Some Frequently Asked Questions:
What kind of therapy is best?
There are literally hundreds of kinds if therapy: The most important kinds of therapy include Cognitive Behaviour Therapy (CBT), Interpersonal Therapy (IPT), Dialectical Behaviour Therapy (DBT), Dynamic Psychotherapy, Client Centred Therapy, and Acceptance and Commitment Therapy (ACT). Research shows that in general no one kind of therapy is necessarily any better than any other kind of therapy.
What is more important is: (1) the therapist's skill and experience, (2) the amount of trust and confidence that the patient has in the therapist, and (3) whether the therapist's approach is a good 'fit' with what the patient needs or is looking for.
How does it work?
I believe that different kinds of psychotherapy all work the same way. Psychotherapy activates and strengthens the 'higher' or 'thinking' parts of the brain which monitor and control the 'lower' or 'action' parts of the brain. The observing, monitoring and controlling parts of the brain are strengthened, and this allows the 'higher' brain areas to have more 'top-down' control over the 'lower' brain functions such as emotions and behaviour.
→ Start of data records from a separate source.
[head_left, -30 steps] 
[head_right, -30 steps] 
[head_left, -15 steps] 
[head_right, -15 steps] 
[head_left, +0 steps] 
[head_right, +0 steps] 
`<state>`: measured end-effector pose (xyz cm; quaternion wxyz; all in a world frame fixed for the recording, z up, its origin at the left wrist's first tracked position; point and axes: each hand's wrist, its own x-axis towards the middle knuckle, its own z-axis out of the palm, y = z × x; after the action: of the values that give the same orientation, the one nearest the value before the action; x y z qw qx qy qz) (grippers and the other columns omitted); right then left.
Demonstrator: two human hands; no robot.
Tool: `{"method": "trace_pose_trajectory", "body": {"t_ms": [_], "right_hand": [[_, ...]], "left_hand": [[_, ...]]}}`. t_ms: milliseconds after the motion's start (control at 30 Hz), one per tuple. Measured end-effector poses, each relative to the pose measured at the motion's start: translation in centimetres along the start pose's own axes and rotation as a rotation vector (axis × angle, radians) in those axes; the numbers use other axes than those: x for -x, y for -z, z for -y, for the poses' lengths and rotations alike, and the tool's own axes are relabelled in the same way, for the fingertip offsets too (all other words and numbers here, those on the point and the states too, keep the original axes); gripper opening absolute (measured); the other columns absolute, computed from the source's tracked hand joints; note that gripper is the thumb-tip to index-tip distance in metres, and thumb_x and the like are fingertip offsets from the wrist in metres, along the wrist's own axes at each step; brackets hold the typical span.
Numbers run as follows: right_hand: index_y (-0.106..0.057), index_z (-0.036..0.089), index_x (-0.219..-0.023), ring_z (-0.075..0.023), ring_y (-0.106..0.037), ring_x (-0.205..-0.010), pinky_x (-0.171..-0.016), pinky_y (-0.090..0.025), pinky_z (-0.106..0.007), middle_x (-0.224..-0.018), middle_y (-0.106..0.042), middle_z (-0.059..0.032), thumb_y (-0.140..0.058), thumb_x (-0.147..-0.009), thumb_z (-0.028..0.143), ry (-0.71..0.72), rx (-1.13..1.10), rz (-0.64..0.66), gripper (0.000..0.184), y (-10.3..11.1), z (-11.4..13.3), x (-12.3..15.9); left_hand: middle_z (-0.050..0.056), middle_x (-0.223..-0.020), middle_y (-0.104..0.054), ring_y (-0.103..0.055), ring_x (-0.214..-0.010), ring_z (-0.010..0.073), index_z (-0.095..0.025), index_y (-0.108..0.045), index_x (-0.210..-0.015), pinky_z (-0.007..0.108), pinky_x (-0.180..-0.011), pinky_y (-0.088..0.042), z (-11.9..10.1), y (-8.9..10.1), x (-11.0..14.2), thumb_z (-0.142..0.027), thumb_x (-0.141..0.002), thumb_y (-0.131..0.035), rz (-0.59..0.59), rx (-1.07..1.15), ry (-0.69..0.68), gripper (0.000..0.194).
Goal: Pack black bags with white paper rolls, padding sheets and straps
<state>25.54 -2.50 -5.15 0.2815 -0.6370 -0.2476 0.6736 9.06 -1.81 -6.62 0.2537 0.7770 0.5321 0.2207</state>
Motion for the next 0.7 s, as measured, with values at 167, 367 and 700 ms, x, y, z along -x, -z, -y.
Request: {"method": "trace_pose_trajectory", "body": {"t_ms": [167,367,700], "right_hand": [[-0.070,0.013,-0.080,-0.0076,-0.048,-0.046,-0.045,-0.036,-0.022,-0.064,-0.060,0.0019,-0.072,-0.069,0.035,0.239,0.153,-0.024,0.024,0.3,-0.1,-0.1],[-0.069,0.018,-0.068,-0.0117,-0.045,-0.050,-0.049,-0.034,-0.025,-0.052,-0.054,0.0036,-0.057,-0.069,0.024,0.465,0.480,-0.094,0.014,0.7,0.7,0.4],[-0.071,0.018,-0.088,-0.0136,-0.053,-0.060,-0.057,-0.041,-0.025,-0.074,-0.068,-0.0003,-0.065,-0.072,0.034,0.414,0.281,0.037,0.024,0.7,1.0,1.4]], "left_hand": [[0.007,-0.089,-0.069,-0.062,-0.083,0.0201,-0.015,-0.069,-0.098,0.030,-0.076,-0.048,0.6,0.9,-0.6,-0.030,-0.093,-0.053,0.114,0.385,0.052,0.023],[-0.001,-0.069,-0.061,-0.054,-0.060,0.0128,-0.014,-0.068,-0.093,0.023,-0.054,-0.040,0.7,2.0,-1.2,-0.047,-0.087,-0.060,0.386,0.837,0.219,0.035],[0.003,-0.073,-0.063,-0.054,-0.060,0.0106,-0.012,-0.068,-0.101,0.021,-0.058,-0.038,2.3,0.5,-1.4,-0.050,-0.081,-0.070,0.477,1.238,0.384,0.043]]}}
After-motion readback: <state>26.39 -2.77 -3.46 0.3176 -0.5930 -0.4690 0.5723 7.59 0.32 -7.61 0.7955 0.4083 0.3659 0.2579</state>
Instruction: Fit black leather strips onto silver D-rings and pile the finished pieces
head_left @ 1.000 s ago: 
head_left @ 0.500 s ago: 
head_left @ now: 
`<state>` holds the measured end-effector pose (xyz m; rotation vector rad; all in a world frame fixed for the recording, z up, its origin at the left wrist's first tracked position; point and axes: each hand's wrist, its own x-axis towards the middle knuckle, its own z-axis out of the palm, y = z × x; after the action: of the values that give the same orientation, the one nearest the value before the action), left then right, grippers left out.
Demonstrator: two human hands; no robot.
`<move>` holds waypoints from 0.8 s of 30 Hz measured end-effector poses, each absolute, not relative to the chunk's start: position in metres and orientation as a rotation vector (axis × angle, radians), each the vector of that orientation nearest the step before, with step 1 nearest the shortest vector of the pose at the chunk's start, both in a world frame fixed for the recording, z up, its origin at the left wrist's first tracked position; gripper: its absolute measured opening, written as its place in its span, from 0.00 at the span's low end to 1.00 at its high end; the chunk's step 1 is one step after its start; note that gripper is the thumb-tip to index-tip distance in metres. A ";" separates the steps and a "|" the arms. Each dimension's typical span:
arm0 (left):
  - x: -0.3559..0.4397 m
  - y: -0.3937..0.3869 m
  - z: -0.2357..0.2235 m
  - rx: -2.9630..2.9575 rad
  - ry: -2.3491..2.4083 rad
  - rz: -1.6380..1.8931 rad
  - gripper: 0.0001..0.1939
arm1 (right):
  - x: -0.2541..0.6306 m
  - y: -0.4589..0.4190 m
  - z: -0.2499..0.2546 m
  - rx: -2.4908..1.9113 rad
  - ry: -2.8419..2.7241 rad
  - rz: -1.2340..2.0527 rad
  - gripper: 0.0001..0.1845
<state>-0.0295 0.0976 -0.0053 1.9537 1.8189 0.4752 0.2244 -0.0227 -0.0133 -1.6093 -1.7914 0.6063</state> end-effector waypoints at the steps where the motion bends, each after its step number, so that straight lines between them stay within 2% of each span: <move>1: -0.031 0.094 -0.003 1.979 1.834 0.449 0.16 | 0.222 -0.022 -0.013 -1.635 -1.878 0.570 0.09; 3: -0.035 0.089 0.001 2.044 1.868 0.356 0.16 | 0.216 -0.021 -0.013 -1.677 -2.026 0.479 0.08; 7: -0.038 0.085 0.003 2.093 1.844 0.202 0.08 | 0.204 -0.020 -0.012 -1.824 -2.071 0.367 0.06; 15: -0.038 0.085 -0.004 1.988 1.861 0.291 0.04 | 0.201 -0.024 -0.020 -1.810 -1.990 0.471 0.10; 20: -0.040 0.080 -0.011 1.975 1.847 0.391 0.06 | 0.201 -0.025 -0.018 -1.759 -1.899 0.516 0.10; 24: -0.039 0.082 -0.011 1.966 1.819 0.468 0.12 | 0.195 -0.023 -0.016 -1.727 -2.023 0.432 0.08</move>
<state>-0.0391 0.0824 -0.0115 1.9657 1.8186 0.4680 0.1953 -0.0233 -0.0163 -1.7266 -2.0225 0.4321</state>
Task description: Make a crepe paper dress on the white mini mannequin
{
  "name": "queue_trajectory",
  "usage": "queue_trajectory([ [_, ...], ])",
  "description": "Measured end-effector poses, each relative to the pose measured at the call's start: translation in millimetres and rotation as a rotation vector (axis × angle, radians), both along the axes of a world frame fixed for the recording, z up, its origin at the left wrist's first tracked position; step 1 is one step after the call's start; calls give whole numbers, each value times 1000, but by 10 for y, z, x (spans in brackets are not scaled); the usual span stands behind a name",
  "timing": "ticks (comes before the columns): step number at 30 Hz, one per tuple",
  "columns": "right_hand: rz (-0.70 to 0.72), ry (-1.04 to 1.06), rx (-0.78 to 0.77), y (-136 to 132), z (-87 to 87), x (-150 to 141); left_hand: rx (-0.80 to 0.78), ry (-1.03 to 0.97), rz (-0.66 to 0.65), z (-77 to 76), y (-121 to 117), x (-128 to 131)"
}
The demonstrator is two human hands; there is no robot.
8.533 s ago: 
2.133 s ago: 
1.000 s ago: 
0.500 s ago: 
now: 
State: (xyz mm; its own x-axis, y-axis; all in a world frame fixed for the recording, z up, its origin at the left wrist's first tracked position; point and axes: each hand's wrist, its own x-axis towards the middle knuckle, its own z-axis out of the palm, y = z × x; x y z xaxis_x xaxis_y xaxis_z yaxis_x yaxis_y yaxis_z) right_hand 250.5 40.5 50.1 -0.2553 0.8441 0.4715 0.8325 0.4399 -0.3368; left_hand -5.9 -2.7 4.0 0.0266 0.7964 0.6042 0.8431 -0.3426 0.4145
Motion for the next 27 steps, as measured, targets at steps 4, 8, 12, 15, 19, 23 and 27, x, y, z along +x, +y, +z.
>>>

The way we do this is through words, language, and stories. In psychotherapy you are encouraged to find words for your experiences, and to find ways of explaining things that make sense of your experiences. This will often involve talking about relationships (in the family, or with your partner, or at work or at school - because it is often in relationships that your behaviour and your emotions are a problem. Psychotherapy is a kind of 'physiotherapy of the brain', and a psychotherapy session is a kind of workout for the brain which can be hard work sometimes. You might feel emotions that are uncomfortable, or you might think about things that make you uncomfortable.
Weekly is usually best. If sessions are less frequent then it is harder to keep the continuity between sessions, and you may have to spend more time each session just catching up and finding a sense of direction. But when people have recovered from their crisis and are in a more stable period, then fortnightly or monthly can be enough to keep them going, and can help them get used to managing without therapy. On the other hand if someone is in an emergency situation then they might need to see their therapist more than once a week in the short term.
Brief therapy (up to ten or twelve sessions) or even single-session therapy can be very helpful in many situations, but for people with more complex and chronic problems, the benefits of therapy are more enduring if the person can commit to more long term therapy. In my own work I recommend a minimum of 6 months but up to 18 months or more may be required.